Task instructions »
Filter the records for "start" and keep each line that has it.

Entries taken from a collection
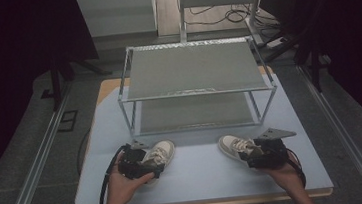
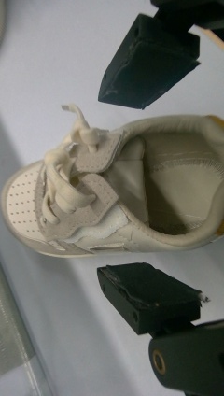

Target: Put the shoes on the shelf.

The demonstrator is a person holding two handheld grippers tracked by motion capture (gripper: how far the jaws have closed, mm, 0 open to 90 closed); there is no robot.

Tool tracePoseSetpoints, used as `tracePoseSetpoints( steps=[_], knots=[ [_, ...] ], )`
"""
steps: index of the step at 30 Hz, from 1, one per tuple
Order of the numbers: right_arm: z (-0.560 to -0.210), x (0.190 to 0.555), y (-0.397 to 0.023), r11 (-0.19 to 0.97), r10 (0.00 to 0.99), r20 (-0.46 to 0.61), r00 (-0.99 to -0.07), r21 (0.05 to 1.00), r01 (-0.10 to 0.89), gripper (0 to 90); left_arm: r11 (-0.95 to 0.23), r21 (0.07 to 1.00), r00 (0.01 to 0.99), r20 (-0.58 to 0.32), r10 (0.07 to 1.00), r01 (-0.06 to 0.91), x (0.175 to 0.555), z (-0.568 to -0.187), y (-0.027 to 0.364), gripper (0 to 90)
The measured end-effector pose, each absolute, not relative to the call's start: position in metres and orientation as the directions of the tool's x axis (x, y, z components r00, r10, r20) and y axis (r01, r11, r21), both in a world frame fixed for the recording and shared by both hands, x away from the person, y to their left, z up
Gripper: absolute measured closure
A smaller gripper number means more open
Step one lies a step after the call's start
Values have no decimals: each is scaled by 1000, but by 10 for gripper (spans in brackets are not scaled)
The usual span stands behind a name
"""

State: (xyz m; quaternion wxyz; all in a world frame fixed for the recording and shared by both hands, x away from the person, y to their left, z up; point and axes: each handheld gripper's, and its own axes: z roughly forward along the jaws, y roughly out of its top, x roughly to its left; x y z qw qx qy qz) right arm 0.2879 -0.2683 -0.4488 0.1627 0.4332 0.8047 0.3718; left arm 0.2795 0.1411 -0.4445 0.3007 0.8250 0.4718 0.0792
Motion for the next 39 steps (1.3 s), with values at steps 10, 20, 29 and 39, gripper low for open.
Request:
tracePoseSetpoints(
  steps=[10,20,29,39],
  knots=[
    [-464,300,-265,396,821,47,-569,670,628,186,-393,502,525,-150,838,771,290,-459,135,147],
    [-474,306,-261,408,818,64,-571,636,655,192,-387,469,510,-168,844,794,295,-466,133,162],
    [-473,307,-263,421,805,70,-589,632,650,249,-384,488,512,-156,845,783,293,-468,134,241],
    [-473,304,-266,403,803,85,-590,652,643,276,-369,518,519,-176,837,771,292,-466,140,284]
  ],
)
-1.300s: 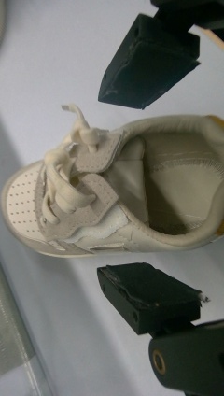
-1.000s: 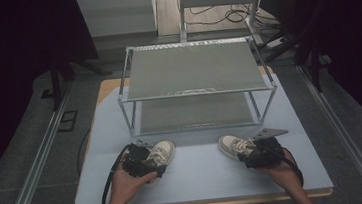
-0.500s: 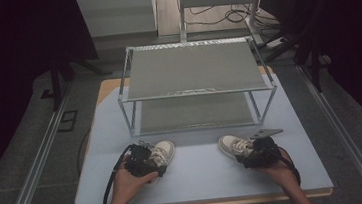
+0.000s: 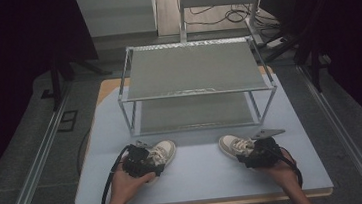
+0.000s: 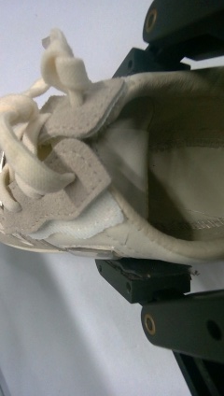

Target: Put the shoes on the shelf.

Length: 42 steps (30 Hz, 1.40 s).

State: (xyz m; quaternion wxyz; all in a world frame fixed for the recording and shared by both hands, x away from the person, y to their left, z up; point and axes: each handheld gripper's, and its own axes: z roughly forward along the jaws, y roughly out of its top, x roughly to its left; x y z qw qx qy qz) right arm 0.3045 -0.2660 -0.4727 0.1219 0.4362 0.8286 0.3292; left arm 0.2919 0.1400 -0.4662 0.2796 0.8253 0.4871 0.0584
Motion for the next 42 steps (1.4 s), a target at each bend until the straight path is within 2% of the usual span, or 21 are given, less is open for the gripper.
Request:
tracePoseSetpoints(
  steps=[11,42],
  knots=[
    [-462,301,-268,377,806,91,-584,682,626,281,-331,570,524,-211,825,752,291,-457,143,291],
    [-438,321,-263,327,820,101,-563,724,607,282,-347,603,551,-189,813,718,318,-434,123,295]
  ],
)
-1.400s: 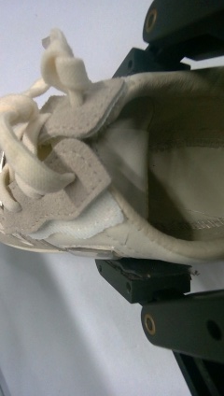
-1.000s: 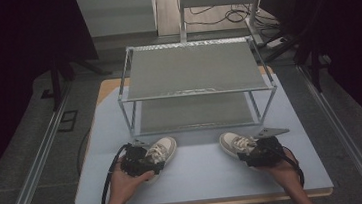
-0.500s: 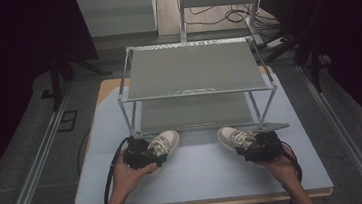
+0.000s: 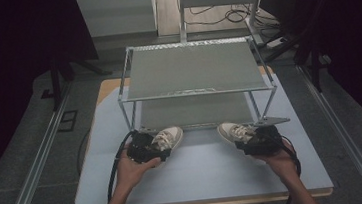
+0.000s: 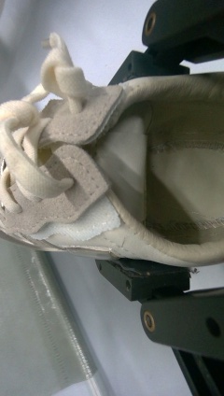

Written response »
The measured end-effector pose, each absolute, not relative to the call's start: position in metres and orientation as the directions of the tool's x axis (x, y, z components r00, r10, r20) and y axis (r01, r11, r21), both in a world frame fixed for the recording and shared by both hands, x away from the person, y to their left, z up
Step one lies a step after the call's start

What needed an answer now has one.